Saturday, May 9th, 2009

HP Social Media Panel NemoHQ

On Wednesday, May 13th at 6PM, at De Anza College Cupertino, CA, Dave Allen, Nemo Community Manager and Director, Insights and Digital Media, joins James Todd of Twine, Owen Linderholm of Move.com, Beth Blecherman, Co-Founder of Silicon Valley Moms Group and Founder of TechMamas and Rachel Luxemburg, Community Manager for Adobe and blogger at Fiat Lux, for a Social Media Panel entitled: Where Do We Go From Here? The panel will be moderated by Tony Welch, the Community Manager for Hewlett-Packard

This is a free event and you can register here.

Event Details
From Facebook to Twitter, social media has become an extremely popular medium for corporate communication programs. The impact of social media on corporate attitude and customer expectations is far reaching. Customers are no longer happy filling out forms or waiting on hold. They want faster and more engaging access to information and corporate representatives.

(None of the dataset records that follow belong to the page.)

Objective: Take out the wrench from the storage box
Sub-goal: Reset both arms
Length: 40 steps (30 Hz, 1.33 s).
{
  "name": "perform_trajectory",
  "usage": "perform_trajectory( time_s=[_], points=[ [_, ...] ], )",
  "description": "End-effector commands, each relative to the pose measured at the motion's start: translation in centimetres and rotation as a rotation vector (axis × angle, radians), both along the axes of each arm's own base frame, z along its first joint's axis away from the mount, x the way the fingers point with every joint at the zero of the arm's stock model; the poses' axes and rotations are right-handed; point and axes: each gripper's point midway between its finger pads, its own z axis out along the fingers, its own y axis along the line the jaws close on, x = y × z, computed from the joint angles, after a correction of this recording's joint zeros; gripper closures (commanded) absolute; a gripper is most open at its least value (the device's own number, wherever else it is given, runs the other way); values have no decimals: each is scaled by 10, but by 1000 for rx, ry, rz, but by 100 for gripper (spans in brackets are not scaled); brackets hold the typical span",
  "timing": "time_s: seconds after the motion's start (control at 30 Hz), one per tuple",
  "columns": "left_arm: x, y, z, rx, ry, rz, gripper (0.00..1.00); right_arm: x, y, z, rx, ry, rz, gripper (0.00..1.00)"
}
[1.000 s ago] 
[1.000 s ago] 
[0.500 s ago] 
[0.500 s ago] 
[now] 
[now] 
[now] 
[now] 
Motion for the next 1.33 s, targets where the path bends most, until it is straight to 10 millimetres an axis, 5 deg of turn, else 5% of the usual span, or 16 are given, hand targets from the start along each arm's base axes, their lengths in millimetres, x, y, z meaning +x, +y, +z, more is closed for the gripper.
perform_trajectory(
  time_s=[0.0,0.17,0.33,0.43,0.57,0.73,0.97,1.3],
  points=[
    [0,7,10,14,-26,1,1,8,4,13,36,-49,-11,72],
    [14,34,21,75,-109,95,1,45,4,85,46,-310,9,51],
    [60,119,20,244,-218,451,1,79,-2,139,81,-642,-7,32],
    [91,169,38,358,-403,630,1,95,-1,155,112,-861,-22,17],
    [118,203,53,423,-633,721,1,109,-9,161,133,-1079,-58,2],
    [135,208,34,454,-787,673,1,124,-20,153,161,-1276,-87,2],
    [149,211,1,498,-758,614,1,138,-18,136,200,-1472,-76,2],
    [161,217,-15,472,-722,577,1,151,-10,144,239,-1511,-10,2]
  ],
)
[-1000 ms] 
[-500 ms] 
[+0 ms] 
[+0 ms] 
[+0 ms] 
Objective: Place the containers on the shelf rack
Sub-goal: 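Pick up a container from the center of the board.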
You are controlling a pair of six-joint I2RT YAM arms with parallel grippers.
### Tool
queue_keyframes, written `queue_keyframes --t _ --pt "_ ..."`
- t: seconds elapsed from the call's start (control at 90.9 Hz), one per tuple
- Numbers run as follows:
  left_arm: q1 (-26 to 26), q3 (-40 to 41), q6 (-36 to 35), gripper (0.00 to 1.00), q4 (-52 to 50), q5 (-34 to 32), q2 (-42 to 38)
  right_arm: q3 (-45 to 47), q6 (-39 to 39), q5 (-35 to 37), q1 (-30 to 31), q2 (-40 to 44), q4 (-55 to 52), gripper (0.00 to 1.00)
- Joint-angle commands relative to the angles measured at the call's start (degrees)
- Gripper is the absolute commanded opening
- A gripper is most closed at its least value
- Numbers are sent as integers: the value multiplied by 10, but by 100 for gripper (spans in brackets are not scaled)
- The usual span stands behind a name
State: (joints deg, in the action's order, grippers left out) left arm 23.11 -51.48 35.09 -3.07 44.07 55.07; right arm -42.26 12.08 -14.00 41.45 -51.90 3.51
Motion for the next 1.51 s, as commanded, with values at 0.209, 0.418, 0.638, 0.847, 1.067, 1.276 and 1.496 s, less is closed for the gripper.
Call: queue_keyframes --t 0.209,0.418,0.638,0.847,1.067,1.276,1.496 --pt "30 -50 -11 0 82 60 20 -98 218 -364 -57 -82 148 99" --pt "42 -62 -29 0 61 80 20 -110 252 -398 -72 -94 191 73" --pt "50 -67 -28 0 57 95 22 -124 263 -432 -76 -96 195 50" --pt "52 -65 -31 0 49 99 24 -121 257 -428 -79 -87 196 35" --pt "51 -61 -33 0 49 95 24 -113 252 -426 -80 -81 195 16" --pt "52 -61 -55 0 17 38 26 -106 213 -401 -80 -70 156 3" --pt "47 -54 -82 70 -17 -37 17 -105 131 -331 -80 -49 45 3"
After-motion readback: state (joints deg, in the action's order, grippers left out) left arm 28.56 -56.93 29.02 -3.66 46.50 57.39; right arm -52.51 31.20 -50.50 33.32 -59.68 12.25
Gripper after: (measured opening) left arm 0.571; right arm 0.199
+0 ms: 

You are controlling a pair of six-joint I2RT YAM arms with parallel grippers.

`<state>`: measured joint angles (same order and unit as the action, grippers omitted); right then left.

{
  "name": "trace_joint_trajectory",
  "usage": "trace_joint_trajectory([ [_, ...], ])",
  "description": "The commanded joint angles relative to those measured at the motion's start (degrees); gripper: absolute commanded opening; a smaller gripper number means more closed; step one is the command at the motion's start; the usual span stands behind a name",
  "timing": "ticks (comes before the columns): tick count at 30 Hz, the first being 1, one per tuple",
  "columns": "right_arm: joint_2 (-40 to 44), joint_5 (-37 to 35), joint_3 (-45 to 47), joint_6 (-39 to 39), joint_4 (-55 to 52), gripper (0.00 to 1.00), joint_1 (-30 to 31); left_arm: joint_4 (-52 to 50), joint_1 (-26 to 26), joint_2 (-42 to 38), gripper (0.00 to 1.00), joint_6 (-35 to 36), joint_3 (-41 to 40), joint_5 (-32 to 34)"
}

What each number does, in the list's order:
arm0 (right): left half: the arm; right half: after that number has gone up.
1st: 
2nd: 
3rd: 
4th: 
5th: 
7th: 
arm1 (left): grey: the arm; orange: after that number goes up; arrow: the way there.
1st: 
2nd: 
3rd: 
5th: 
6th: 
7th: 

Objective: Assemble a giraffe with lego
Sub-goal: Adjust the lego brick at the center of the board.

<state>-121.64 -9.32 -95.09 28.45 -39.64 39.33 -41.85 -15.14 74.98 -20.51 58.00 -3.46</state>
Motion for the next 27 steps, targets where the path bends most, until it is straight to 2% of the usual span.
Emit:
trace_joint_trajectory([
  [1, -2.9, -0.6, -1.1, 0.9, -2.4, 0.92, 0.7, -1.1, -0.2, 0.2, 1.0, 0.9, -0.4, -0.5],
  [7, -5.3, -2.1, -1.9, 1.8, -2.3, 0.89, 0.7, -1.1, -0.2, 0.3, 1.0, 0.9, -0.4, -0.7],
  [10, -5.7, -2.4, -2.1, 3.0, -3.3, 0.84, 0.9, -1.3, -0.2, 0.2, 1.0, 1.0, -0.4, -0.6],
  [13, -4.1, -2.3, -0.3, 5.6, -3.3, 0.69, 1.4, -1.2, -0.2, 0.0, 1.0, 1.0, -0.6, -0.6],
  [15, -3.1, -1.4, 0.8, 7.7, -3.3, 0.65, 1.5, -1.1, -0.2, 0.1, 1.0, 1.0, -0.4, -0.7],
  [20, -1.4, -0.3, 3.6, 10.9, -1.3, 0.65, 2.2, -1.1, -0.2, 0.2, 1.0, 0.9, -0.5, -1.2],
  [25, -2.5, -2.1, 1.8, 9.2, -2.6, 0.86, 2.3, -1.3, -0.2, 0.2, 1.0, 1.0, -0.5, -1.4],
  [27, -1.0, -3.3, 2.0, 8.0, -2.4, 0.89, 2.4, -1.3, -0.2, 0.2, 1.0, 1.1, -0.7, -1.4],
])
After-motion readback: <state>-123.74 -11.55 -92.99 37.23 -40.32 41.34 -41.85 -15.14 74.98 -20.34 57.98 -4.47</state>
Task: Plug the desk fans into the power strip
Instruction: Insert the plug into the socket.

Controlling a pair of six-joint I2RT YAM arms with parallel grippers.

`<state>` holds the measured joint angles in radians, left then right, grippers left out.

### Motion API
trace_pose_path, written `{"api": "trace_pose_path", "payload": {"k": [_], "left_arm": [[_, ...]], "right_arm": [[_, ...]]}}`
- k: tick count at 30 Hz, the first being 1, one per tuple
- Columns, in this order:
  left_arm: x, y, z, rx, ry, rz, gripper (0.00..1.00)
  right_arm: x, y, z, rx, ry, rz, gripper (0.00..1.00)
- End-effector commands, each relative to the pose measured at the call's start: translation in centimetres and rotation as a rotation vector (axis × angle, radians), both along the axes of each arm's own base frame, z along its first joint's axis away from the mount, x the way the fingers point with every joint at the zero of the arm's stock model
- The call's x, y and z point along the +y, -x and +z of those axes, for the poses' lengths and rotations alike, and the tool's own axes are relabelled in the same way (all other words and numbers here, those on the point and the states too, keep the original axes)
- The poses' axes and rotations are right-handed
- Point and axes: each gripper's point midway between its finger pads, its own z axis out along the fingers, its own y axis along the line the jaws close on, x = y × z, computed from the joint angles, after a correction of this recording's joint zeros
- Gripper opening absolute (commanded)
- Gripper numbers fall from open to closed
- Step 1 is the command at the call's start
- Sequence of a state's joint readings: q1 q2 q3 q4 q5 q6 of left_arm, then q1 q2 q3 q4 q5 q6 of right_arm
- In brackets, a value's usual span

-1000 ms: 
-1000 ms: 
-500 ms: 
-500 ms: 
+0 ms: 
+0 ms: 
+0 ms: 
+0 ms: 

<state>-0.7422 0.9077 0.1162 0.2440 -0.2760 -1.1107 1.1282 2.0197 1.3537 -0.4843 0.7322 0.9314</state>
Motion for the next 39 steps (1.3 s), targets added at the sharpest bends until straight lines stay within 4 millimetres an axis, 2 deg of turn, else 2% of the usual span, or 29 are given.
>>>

Tony Welch, the Community Manager for Hewlett-Packard, is hosting a panel at De Anza College titled: Where Do We Go From Here? The panel will examine the current relationship between social media and corporations, and discuss how the relationship might evolve in the future. Come by and participate in a lively discussion about new media trends with some of the most knowledgeable minds in the industry. Refreshments will be provided.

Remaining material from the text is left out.